Geography
- Location: 200 Groton Road, Ayer, Massachusetts, United States
- Coordinates: 42°34′38.2″N 71°34′26.1″W﻿ / ﻿42.577278°N 71.573917°W

Organization
- Type: Community

Services
- Emergency department: Yes
- Beds: 73

Helipads
- Helipad: (FAA LID: 1MA1)
| Number | Length |  | Surface |
| ft | m |
| H1 | 40 | 12 | Concrete |

History
- Founded: 1964
- Closed: August 31, 2024

Links
- Website: www.nashobamed.org
- Lists: Hospitals in Massachusetts

= Nashoba Valley Medical Center =

Hospital in Ayer, Massachusetts

Nashoba Valley Medical Center was a 46-bed community hospital located in Ayer, Massachusetts. In 1994, Deaconess Hospital of Boston purchased what was then called Nashoba Community Hospital. The hospital was purchased by Essent Healthcare in 2001, and sold to Steward Health Care System in 2011.

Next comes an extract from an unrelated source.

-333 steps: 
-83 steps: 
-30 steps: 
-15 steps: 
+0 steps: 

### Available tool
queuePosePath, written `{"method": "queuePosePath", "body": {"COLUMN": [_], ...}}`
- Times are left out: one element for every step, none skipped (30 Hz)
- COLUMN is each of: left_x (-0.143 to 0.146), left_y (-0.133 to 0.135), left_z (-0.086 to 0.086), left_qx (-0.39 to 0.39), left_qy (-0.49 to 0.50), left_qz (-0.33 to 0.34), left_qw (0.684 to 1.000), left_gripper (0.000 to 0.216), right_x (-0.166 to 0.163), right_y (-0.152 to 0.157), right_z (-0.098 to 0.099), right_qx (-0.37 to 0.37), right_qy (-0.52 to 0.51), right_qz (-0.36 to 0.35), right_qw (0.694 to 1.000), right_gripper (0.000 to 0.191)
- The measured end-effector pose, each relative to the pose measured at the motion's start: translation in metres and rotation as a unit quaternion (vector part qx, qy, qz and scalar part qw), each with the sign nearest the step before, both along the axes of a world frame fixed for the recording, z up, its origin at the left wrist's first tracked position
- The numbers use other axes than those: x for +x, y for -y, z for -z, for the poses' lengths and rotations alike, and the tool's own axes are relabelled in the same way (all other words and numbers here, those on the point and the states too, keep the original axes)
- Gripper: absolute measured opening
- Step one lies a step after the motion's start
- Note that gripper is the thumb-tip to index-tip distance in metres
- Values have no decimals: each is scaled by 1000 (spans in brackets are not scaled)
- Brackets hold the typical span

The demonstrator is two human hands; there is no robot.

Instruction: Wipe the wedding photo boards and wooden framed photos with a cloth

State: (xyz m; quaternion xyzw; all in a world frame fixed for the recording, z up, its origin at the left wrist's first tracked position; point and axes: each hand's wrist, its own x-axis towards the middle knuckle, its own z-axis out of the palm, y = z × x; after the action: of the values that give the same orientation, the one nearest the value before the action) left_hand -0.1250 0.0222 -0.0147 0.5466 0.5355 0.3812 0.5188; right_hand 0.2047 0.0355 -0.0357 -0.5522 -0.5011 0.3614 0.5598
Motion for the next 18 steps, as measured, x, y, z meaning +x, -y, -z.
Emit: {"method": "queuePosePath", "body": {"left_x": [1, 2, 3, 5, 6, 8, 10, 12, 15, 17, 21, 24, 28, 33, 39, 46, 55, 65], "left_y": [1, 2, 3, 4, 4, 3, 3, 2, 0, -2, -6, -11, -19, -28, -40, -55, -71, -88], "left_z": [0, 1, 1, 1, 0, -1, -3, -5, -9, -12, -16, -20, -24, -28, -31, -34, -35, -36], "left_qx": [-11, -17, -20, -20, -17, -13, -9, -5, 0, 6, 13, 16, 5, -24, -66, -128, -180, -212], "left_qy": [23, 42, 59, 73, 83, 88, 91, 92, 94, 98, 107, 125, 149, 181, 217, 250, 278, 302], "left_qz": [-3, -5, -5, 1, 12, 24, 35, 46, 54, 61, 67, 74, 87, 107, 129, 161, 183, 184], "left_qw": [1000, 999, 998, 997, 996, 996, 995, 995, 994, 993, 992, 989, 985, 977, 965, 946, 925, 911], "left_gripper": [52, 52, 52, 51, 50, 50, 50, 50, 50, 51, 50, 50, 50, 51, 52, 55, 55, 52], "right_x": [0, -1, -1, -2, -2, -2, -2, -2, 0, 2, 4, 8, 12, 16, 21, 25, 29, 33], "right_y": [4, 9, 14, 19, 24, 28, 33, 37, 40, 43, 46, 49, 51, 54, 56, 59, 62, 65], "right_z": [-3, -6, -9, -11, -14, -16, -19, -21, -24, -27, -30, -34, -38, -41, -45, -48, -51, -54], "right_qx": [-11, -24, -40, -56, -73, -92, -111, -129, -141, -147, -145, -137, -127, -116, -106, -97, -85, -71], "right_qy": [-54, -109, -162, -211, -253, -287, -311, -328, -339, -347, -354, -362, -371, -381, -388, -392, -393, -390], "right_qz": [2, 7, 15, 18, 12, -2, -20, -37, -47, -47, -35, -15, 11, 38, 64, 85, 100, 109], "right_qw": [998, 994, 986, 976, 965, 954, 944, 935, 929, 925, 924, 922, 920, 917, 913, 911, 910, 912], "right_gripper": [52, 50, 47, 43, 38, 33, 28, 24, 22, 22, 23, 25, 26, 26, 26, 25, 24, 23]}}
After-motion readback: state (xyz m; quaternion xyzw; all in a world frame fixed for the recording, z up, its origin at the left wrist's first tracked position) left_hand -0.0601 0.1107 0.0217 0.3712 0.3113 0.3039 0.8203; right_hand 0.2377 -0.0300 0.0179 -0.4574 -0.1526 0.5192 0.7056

On May 6, 2024, Steward Health Care filed for Chapter 11 bankruptcy protection, raising uncertainty for the hospital's future. Over the next several months, Steward began searching for potential buyers for all of its hospitals across the country through court-guided auctions. Despite reports from state government that Steward had received bids for all of its hospitals in Massachusetts, the system reported in late July that Nashoba Valley Medical Center, along with Carney Hospital in Boston, would close on or around August 31 having received no "qualified bids." This was met with resistance by the public and government officials who planned to fight the hospital's closure, with emphasis specifically on the planned closure date being at odds with state requirements of 120 days' notice of any cessation of essential health services. On August 1, 2024, a Texas bankruptcy judge approved for the closure of Carney Hospital and Nashoba Valley Medical Center.

Ultimately, Nashoba Valley Medical Center closed its doors on the morning of August 31, 2024. On January 22, 2025, it was reported that UMass Memorial Health would be opening an emergency department that would replace the former Nashoba Valley Medical Center.